Sono ancora lì sdraiata e immobile, quando inizia l’esperimento sui dilemmi morali. Me ne vengono proposte innumerevoli varianti in cui sono chiamata a compiere scelte drammatiche. Sono un soldato e per evitare che il mio compagno ferito venga torturato dal nemico posso ucciderlo, lo faccio o no? Sì. Ora sono nascosta, il pianto di un neonato rischia di rivelare la nostra posizione e ci farà morire tutti. Lo soffoco? No. Gli scenari catastrofici si susseguono a ritmo incalzante: ora sono nel caveau di una banca mentre una bomba ticchetta, poi in compagnia di un collega di laboratorio che vuole vendere la nostra pericolosa scoperta a una potenza del male. Premo con un dito per dire sì, con l’altro per dire no. Muovo solo una falange ma sto lasciando morire o uccidendo virtualmente un sacco di gente. Sono come il pilota di un drone. Talvolta mi assumo la responsabilità personale di compiere un gesto che sacrifica un essere umano allo scopo di ridurre il numero complessivo delle perdite. Faccio una scelta utilitaristica, razionale. Altre volte lascio che sia la concatenazione degli eventi a uccidere. È la scelta deontologica, quella per cui il divieto di togliere la vita non prevede eccezioni. A livello emotivo è più facile da compiere, anche se è difficile sostenere che sia intrinsecamente migliore dell’altra. L’olfattometro intanto mi fornisce stimolazioni di cui non sono cosciente. Prima di cominciare ho compilato una serie di questionari sulla mia sensibilità al disgusto e sul mio mondo olfattivo. Valentina Parma ha saggiato la mia capacità di identificare gli odori, Cinzia Cecchetto ha misurato la mia soglia di sensibilità. Chissà se gli odori che vengono erogati a mia insaputa stanno influenzando le mie decisioni. Quelli cattivi mi rendono più intransigente? Se qualcosa sa di buono, probabilmente va bene e mi posso rilassare. I segnali olfattivi guidano gli animali nella scelta del cibo, attraverso il disgusto. Se ha ragione lo psicologo morale Jonathan Haidt, nell’uomo questa emozione è diventata anche una bussola per le intuizioni morali. I peccati sono sporchi, si sa, e la trasgressione stimola l’impulso a lavarsi. Lo chiamano «effetto Lady Macbeth», per l’ossessione che il personaggio shakespeariano dimostra per la pulizia dopo aver spinto il marito a uccidere il re.

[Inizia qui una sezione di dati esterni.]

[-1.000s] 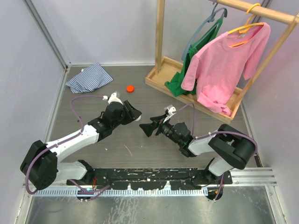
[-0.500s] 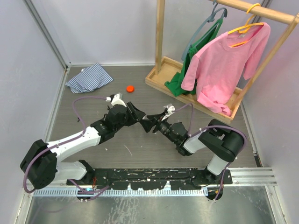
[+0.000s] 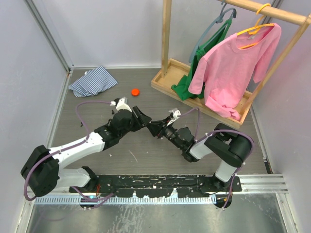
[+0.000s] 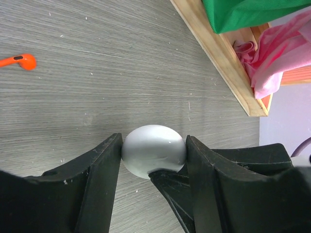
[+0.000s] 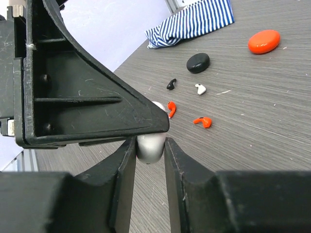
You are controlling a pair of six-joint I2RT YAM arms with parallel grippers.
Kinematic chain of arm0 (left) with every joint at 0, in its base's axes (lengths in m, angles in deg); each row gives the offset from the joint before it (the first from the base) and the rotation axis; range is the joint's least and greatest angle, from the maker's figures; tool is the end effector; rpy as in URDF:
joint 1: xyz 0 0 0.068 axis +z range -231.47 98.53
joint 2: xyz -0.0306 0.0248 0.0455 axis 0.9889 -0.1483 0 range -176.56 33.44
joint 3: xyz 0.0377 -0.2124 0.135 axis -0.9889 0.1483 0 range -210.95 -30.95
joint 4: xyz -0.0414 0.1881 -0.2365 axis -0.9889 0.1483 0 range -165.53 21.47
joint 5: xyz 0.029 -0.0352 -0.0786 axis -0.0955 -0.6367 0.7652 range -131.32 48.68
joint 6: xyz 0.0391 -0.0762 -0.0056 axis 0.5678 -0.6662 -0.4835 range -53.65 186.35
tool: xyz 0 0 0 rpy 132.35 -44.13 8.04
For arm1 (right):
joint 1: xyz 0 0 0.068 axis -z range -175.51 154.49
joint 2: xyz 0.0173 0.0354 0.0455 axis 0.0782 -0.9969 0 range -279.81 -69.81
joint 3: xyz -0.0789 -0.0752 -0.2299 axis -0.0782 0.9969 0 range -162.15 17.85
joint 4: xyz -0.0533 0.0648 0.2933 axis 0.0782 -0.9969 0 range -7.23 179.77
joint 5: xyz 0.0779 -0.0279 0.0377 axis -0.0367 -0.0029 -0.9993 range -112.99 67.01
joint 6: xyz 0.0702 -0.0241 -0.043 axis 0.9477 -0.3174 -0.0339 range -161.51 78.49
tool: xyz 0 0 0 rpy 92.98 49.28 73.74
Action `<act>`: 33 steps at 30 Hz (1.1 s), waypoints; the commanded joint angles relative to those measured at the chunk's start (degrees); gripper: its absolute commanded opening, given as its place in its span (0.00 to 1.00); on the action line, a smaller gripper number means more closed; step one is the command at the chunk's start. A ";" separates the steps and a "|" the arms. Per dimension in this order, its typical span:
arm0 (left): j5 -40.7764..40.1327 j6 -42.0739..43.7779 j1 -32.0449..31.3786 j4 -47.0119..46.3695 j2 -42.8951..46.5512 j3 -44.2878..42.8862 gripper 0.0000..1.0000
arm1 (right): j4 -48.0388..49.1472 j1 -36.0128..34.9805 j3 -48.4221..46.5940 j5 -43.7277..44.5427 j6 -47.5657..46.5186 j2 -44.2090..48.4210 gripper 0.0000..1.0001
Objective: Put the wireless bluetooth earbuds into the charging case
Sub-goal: Pick up the charging case at the center of the board.
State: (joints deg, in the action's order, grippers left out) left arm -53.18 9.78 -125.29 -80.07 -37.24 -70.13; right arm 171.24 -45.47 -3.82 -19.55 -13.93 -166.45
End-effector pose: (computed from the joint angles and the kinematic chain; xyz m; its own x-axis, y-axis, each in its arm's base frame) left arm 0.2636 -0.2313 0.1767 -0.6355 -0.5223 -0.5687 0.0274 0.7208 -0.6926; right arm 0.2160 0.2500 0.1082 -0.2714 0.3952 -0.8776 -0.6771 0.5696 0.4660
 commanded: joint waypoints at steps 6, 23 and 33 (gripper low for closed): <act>1.54 5.17 -0.28 -6.05 4.97 0.77 0.69 | 3.00 0.24 -0.71 -2.14 -0.47 3.06 0.22; 32.61 16.64 13.27 -17.53 15.82 6.61 0.82 | 2.44 9.10 2.12 -18.21 5.93 13.65 0.22; 47.49 15.61 16.13 -29.15 12.72 6.76 0.80 | 5.03 13.81 1.61 -30.59 13.11 16.90 0.22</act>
State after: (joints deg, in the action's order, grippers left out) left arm -14.49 25.29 -109.46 -98.76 -23.53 -63.27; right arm 171.07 -32.57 -1.64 -43.28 -4.71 -151.52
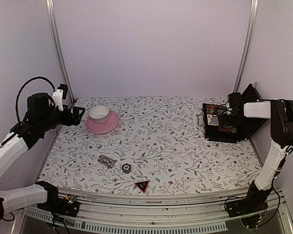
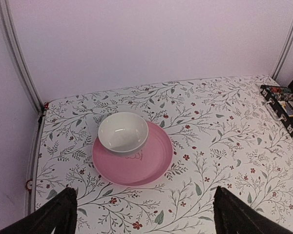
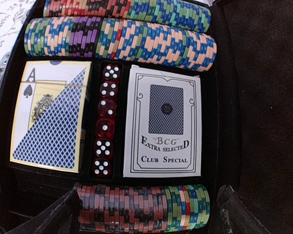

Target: Pack up texas hold em set

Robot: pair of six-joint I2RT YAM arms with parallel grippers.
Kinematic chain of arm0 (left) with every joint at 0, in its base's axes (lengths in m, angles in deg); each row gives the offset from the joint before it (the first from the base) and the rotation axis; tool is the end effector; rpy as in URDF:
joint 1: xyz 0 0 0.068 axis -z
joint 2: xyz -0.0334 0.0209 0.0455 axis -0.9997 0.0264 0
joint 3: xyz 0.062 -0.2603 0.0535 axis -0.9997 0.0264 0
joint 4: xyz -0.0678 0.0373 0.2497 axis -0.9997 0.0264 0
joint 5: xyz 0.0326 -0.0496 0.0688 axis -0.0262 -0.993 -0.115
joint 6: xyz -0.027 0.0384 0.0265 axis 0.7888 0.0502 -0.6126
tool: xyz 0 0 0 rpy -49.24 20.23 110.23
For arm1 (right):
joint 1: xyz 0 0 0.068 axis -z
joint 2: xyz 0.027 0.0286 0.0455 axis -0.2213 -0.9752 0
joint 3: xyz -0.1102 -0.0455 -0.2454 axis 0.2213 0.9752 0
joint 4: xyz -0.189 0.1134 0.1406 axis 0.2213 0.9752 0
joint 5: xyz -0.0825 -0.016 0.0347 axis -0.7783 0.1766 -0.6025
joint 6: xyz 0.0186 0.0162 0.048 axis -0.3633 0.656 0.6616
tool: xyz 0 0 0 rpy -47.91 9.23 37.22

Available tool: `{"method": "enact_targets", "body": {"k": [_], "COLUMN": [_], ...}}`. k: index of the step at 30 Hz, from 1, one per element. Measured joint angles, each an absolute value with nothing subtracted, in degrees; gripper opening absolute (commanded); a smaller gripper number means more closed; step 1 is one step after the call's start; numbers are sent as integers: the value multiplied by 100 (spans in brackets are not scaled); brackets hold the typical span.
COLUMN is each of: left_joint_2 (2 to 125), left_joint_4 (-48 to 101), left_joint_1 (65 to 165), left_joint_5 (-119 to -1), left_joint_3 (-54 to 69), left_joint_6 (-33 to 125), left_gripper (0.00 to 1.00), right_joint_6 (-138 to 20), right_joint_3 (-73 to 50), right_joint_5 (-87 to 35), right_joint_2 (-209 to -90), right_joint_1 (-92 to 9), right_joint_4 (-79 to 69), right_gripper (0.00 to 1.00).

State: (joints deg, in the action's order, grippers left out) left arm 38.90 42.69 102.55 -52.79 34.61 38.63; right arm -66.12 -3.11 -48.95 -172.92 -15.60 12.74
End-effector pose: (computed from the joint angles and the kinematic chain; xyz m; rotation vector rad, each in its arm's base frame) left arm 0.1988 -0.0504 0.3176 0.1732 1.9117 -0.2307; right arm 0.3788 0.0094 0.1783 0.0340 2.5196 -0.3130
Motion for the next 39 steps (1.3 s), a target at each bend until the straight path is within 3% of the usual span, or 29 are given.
{"method": "enact_targets", "body": {"k": [39], "left_joint_2": [3897], "left_joint_4": [4271], "left_joint_1": [10255], "left_joint_5": [-5299], "left_joint_3": [3461], "left_joint_6": [3863], "left_gripper": [97], "right_joint_6": [-6671], "right_joint_3": [-392], "right_joint_5": [-5498], "right_joint_2": [-17633], "right_joint_1": [-1815], "right_joint_4": [1320], "right_gripper": [99]}}
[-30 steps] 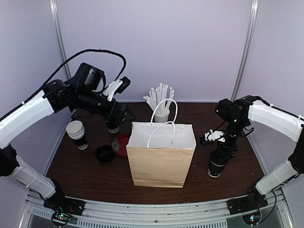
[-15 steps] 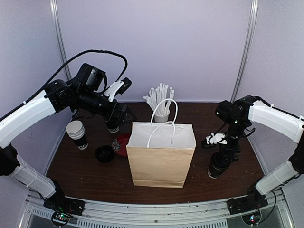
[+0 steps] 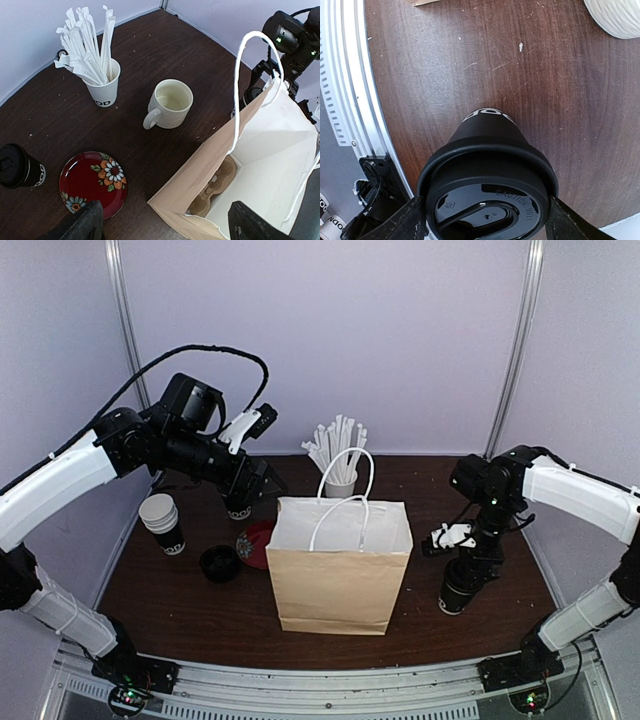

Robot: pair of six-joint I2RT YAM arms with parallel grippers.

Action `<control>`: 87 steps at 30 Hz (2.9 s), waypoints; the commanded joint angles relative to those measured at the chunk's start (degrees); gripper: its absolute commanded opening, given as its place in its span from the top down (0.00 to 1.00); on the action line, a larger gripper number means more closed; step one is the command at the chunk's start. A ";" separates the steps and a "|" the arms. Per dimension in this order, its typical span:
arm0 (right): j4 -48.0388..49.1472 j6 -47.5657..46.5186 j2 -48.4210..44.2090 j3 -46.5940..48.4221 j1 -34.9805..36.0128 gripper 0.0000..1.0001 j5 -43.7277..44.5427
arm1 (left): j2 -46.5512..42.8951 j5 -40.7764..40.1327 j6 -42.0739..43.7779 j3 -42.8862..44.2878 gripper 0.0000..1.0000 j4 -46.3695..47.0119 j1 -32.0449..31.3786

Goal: Pack the takeout coffee

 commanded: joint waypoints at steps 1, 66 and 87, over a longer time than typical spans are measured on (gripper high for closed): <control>1.38 -0.07 -0.18 -2.73 0.81 0.16 1.68 | -0.03 1.15 -0.29 -0.52 0.09 1.48 0.36; -5.45 10.69 4.37 55.81 16.78 0.41 -18.27 | 12.19 16.56 -2.20 15.43 1.00 10.10 -0.61; -0.30 5.98 9.93 50.91 33.24 0.43 10.34 | 9.35 16.61 -4.37 13.21 0.75 10.06 -3.29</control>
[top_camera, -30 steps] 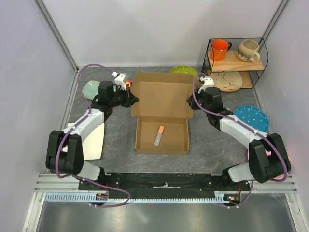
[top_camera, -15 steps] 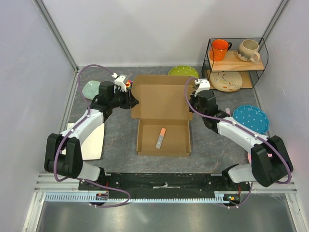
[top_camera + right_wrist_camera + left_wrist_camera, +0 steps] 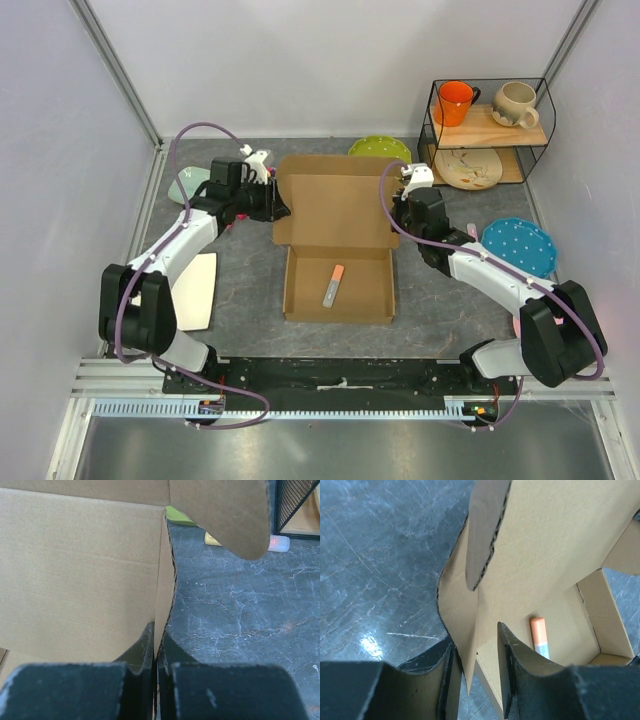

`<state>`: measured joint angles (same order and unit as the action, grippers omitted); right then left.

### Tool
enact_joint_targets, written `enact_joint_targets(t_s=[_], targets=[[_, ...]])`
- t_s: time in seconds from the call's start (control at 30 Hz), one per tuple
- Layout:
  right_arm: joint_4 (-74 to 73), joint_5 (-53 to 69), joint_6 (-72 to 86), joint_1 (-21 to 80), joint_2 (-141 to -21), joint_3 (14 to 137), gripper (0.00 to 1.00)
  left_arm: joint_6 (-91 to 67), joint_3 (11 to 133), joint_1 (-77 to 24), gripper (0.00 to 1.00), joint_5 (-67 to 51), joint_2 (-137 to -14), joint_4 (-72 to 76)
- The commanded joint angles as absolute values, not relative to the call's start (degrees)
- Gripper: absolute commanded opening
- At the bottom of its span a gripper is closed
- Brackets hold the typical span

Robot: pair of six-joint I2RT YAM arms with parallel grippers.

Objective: Fold the paper box

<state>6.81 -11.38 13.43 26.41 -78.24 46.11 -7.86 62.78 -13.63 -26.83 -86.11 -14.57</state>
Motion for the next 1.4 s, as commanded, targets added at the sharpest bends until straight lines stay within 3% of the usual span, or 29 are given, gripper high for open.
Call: enact_joint_targets(t_s=[0.0, 0.07, 0.2, 0.3, 0.43, 0.53, 0.67, 0.87, 1.0, 1.23, 1.37], targets=[[6.5, -12.92, 11.6, 26.98, -76.9, 47.46, 0.04, -3.78, 65.39, -15.12, 0.39, -25.06, -87.97, -18.54], [6.42, -13.18, 11.43, 27.25, -76.99, 47.46, 0.04, -3.25, 66.44, -15.73, 0.36, -24.44, -88.68, -19.42], [5.63, -13.89, 11.08, 27.6, -76.99, 47.55, 0.04, -2.64, 66.97, -16.43, 0.15, -22.68, -89.12, -20.04], [4.4, -15.11, 10.9, 28.04, -76.99, 48.16, 0.04, -2.37, 66.97, -16.87, 0.07, -21.72, -88.77, -20.13], [2.29, -17.14, 10.46, 29.0, -76.64, 49.3, 0.03, -2.46, 67.24, -17.66, 0.08, -20.39, -88.33, -20.39], [1.67, -17.75, 10.28, 29.18, -75.85, 49.57, 0.03, -2.81, 68.11, -17.84, 0.21, -19.07, -88.42, -21.09], [1.06, -18.11, 10.02, 29.27, -75.32, 49.4, 0.03, -2.64, 70.13, -17.84, 0.25, -18.63, -88.68, -22.58], [0.97, -18.46, 9.84, 29.62, -75.5, 49.39, 0.03, -2.46, 69.79, -18.1, 0.19, -19.25, -88.86, -22.76], [0.44, -19.07, 10.11, 30.14, -75.59, 49.57, 0.02, -2.64, 68.29, -19.07, 0.02, -19.51, -87.81, -20.93], [-1.84, -23.11, 12.74, 31.99, -74.27, 48.43, 0.0, -7.11, 59.61, -23.28, 0.02, -17.67, -80.78, -8.12], [-1.85, -27.76, 15.11, 33.31, -73.3, 46.5, 0.0, -9.49, 53.98, -27.67, 0.02, -10.93, -76.48, -0.82]])
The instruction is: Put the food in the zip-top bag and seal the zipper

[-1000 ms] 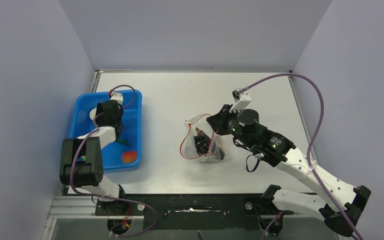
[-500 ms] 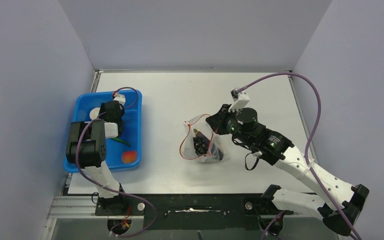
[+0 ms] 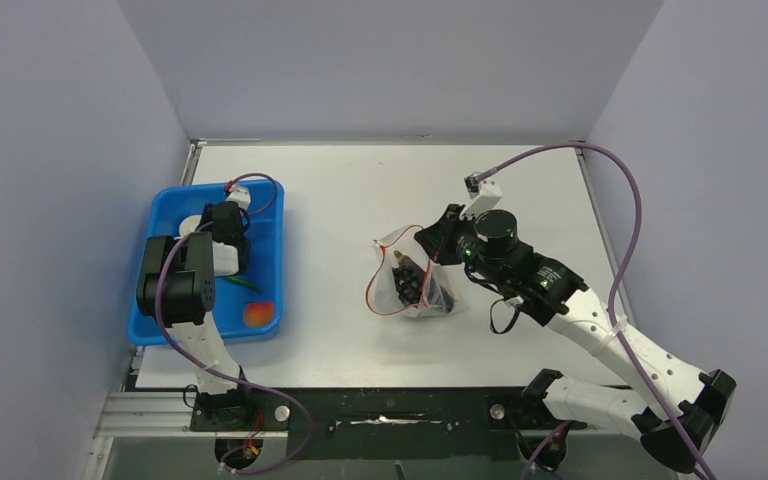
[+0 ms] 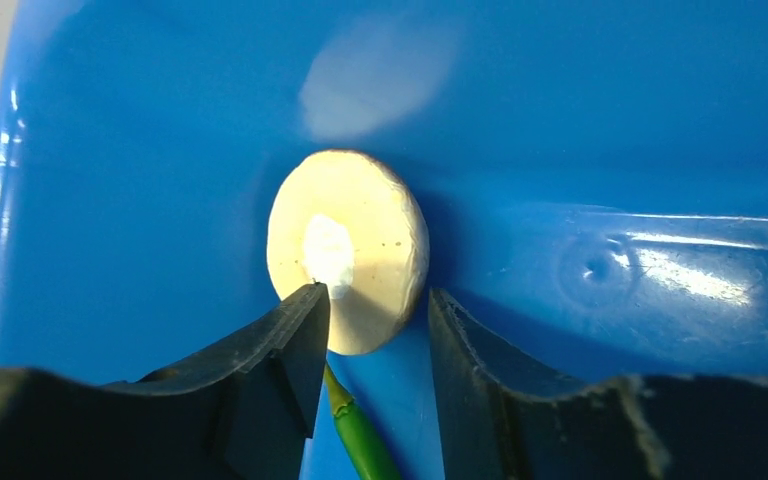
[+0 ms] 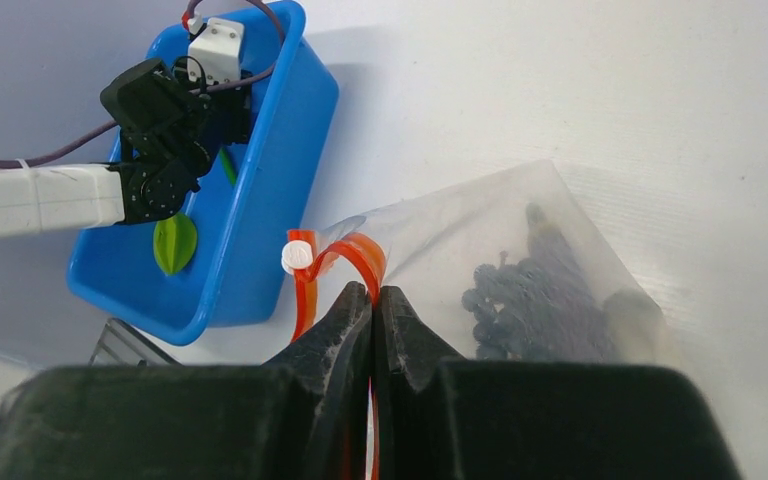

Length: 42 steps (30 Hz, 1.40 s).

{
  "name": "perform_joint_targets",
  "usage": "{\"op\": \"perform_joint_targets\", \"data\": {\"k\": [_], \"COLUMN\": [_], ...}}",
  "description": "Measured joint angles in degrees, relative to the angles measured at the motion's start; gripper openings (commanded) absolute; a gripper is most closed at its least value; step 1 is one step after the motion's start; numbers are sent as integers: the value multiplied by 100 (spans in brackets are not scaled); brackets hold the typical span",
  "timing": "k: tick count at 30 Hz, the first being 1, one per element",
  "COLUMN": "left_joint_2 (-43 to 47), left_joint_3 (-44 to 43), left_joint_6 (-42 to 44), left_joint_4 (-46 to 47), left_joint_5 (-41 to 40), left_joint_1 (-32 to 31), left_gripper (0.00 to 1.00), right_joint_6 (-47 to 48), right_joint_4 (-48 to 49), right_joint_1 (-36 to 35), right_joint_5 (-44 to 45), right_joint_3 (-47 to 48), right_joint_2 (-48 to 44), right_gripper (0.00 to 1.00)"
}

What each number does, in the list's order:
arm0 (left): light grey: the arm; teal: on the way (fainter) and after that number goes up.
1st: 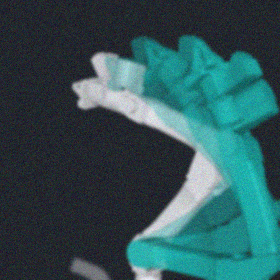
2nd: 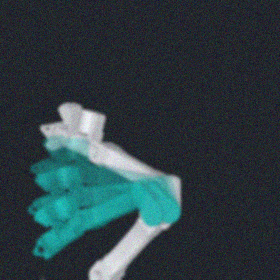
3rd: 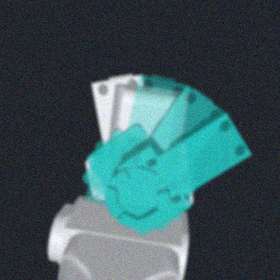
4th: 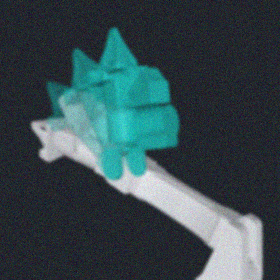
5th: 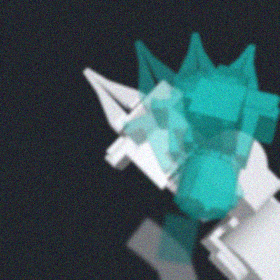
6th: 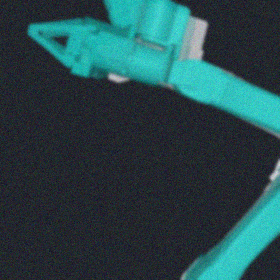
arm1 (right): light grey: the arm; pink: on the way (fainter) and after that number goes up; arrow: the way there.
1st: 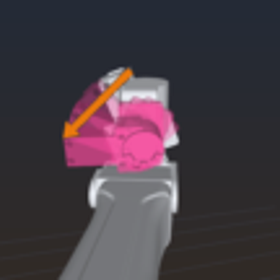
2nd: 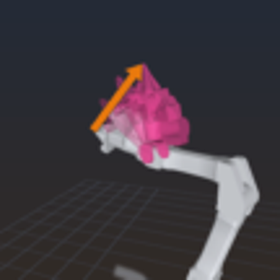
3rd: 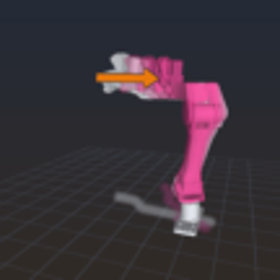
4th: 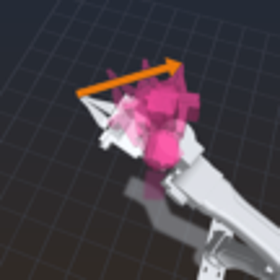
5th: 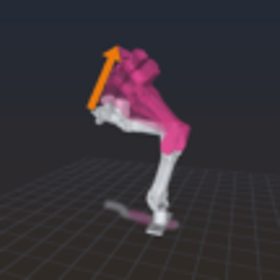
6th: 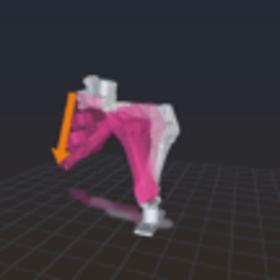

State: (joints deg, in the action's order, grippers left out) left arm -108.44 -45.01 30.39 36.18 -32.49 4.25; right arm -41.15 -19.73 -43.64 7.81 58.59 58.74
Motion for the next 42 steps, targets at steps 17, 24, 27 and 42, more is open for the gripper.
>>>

La nostra mente emotiva è come un grosso elefante, afferma Haidt, mentre la componente razionale è il fantino che cerca di guidarlo a fatica. Studiare il potere dell’olfatto nella presa di decisione morale, come in questo esperimento, è un modo per raggiungere il nostro pachiderma interiore. Il trucco è seguire la sua proboscide.